Coraggio, sicurezza in se stessi, la certezza di poter superare qualsivoglia ostacolo, non possono talvolta fare nulla dinnanzi alle avverse crudeltà del fato. Come ogni pregresso istinto ereditario, qualche volta il timore innato degli spazi angusti può essere considerato un guardiano contro il sopraggiungere di una fine crudele.

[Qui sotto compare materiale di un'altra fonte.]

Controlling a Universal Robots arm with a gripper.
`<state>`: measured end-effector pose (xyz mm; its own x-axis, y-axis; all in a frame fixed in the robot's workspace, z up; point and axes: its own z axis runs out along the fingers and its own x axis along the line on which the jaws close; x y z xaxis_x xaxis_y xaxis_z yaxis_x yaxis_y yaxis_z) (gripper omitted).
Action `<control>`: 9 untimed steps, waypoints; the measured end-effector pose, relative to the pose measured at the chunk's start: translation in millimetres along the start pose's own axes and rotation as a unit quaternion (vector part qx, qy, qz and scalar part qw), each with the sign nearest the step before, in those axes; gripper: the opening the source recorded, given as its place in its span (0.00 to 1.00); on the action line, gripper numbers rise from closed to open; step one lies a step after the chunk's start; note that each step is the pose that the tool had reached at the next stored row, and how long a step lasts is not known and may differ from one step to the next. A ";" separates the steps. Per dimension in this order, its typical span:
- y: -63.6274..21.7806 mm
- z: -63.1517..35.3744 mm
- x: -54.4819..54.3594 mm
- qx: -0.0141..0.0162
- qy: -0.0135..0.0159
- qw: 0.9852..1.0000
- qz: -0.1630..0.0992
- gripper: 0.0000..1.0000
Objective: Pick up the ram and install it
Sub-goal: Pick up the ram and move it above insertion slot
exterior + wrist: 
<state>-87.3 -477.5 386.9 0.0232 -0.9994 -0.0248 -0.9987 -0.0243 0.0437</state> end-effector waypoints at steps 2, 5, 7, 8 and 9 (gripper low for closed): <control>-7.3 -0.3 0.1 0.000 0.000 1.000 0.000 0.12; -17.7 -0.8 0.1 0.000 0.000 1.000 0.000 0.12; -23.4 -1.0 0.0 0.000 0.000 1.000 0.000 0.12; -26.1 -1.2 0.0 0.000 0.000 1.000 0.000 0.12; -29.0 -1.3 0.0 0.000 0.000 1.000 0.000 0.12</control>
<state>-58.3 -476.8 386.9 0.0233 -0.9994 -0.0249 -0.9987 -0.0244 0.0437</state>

Nessuna narrazione relativa a una caverna come questa, dalla storia accattivante e i toponimi ispirati a ingannevoli attrazioni da luna park, può dirsi completa senza un accenno alla tragica vicenda di John Edward Jones, che perì il 24 novembre del 2009 dopo essersi avventurato, assieme al fratello, presso la località dello Utah Lake nota come Nutty Putty Cave. Ulteriore riferimento alla notevole quantità di argilla contenuta nelle sue pareti ma anche responsabile del falso senso di sicurezza per un luogo che sarebbe risultato, di lì a poco, ben più pericoloso del californiano Hell Hole. Spazi variabilmente angusti, luoghi che possiedono un profondo ed inspiegabile fascino per chicchessia. Ma ve ne sono, purtroppo, dalla forma idonea a intrappolare, senza nessuna possibile speranza, un corpo umano, privando la malcapitata vittima di una qualsiasi speranza di tornare indietro. Così Jones, inoltrandosi da solo in un luogo “più difficile ed interessante” della Nutty Putty, finì per scivolare lentamente ma inesorabilmente a testa in giù in un pertugio largo esattamente quanto le sue spalle, per poi restare, all’espandersi dei suoi polmoni, ancor più orribilmente incastrato. Ed a nulla valsero i tentativi immediati del fratello, per non parlare delle 137 persone accorse sulla scena dopo l’allarme di quest’ultimo con corde e carrucole attrezzate per tirarlo fuori letteralmente a forza, prima che al trascorrere di 28 ore il padre di famiglia morisse soffocato, tra l’impotente disperazione dei presenti.
L’uomo, d’altra parte, è fatto per molte cose. Che di certo non includono volare, tuffarsi, nuotare, arrampicarsi sopra le montagne e scendere al di sotto di esse, per scolpire volti e peni in luoghi ove la luce del sole non potrà mai riuscire a penetrare. Oltre il mondo della coscienza ed entro quello inconoscibile di voci e mistici sussurri, latori di preziose congratulazioni. Inclusa quello di esserci, averlo fatto, essere una parte di un qualcosa di potenzialmente inutile o letale. Ma che in un certo senso, ha fin da un tempo immemore atteso di ricevere la nostra partecipazione segreta.